Drosha knockdown in human cells reduces viability but does not affect snRNA or rRNA synthesis or processing. Homo sapiens

We asked whether the human drosha protein, an RNase III homolog known to process microRNAs (miRNAs), might also be a small nuclear RNA (snRNA) 3' processing factor. Using retroviral siRNA silencing constructs, we stably knocked down drosha protein to nearly undetectable levels. Knockdown cells exhibited reduced growth rates and viability compared to controls, but no accumulation of unprocessed U2 snRNA precursors. In fungi, RNase III homologs process rRNA precursors and certain mRNAs. Although rRNA processing appears to be normal in the drosha knockdown cells, expression microarray analysis revealed misregulation of several mRNAs involved in cell growth and proliferation. Curiously, drosha knockdown appeared to downregulate the predicted mRNA targets of several miRNAs Keywords: siRNA knockdown Overall design: The experimental goal was to evaluate gene expression changes induced by siRNA knockdown of drosha. Four samples of HeLa cells were transfected with retroviral siRNA expression vectors: two replicates of an anti-GFP siRNA vector (siGFP) and two different anti-drosha siRNA vectors (sidroshaB and sidroshaC). Cells were selected with puromycin 24 hours after transfection and harvested 72 hours after transfection. Trizol-harvested RNA was processed with standard Affymetrix protocols and hybridized to U133Plus2.0 GeneChips. Signals were scaled to an arbitrary global mean value of 800.

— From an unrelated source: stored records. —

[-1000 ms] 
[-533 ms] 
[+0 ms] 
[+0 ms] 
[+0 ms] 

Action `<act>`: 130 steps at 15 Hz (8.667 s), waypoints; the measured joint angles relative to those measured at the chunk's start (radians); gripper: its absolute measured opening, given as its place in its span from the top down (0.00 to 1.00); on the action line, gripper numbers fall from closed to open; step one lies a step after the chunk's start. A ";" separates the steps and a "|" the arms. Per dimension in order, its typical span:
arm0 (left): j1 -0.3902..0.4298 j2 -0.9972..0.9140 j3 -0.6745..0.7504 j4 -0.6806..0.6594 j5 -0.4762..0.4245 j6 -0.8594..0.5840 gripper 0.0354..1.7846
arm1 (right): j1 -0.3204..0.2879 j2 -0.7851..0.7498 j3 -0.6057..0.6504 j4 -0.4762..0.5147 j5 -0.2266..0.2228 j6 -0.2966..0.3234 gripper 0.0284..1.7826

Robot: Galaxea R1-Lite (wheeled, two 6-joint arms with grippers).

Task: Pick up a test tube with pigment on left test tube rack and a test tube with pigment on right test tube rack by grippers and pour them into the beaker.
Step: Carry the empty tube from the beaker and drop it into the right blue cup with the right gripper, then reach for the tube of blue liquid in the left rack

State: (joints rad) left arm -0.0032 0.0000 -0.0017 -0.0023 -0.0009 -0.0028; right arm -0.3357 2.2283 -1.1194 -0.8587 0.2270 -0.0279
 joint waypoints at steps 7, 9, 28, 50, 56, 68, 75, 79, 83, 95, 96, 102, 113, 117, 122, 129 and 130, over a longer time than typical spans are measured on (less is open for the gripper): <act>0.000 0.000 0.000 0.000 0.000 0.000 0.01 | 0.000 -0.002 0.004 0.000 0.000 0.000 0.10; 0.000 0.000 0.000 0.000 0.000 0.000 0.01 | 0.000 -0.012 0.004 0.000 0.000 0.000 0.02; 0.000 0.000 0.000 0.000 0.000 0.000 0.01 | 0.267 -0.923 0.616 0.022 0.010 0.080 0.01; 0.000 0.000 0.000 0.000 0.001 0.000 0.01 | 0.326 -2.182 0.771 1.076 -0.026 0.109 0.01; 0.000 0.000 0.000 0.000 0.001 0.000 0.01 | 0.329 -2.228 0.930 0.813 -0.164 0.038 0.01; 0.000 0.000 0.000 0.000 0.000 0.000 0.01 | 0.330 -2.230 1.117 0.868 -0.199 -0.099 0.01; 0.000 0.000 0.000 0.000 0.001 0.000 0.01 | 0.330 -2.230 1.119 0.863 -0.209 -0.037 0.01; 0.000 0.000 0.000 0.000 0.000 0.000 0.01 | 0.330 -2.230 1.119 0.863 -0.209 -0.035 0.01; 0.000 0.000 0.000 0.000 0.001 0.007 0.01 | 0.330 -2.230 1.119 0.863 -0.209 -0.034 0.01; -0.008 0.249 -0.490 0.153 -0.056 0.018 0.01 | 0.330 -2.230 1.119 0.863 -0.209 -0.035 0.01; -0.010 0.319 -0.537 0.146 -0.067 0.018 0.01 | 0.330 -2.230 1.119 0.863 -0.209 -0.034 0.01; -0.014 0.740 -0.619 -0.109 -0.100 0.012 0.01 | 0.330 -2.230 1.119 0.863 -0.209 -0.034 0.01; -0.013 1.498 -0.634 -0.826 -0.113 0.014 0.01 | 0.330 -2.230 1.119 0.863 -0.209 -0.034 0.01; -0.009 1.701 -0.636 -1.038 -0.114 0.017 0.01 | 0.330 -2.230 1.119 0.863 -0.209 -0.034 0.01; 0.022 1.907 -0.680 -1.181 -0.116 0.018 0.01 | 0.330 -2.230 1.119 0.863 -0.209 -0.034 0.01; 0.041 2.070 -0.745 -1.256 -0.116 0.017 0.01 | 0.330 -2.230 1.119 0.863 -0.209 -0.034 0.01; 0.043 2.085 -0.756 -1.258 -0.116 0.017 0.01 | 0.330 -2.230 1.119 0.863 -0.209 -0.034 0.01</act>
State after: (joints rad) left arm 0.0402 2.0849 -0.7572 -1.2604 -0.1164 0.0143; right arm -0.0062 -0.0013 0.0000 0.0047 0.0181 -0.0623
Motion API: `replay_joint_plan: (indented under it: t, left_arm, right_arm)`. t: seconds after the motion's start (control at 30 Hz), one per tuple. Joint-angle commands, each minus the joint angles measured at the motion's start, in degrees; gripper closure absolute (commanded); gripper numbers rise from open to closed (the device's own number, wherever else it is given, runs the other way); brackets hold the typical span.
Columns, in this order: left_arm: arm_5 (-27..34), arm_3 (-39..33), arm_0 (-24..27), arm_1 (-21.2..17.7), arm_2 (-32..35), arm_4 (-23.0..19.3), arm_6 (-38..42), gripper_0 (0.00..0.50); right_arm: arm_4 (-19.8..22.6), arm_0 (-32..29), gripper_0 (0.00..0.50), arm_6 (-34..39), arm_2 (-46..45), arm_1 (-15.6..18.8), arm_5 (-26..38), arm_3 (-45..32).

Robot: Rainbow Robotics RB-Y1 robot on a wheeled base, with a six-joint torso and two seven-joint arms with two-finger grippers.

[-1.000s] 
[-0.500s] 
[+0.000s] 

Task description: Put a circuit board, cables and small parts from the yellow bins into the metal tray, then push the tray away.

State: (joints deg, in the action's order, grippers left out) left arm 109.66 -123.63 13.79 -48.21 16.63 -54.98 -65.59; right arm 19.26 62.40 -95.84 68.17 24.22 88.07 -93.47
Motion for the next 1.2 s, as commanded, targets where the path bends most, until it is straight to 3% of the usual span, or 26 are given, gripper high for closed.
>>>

我们旨在探究，已知可加工微RNA（miRNAs）的核糖核酸酶III（RNase III）同源蛋白——人类Drosha蛋白，是否同时可作为小核RNA（snRNA）的3'端加工因子。我们采用逆转录病毒介导的小干扰RNA（siRNA）沉默构建体，将Drosha蛋白稳定敲低至近乎无法检测的水平。与对照组相比，敲低细胞的生长速率与细胞活力均出现下降，但未检测到未加工U2 snRNA前体的积累。在真菌中，核糖核酸酶III同源蛋白负责加工核糖体RNA（rRNA）前体与特定信使RNA（mRNA）。尽管Drosha敲低细胞内的rRNA加工过程看似正常，但表达微阵列分析结果显示，多个参与细胞生长与增殖过程的mRNA出现表达失调。值得注意的是，Drosha敲低似乎下调了多种miRNA的预测靶标mRNA。关键词：小干扰RNA（siRNA）敲低 整体实验设计：本实验旨在评估siRNA敲低Drosha所诱导的基因表达变化。将4组HeLa细胞转染逆转录病毒siRNA表达载体：其中两组为抗绿色荧光蛋白（GFP）siRNA载体（siGFP）的生物学重复，另外两组为两种不同的抗Drosha siRNA载体（sidroshaB与sidroshaC）。转染24小时后使用嘌呤霉素进行细胞筛选，并于转染72小时后收获细胞。采用Trizol法提取的RNA按照标准Affymetrix实验流程进行处理，并与U133Plus2.0基因芯片进行杂交。信号值经标准化至任意全局均值800。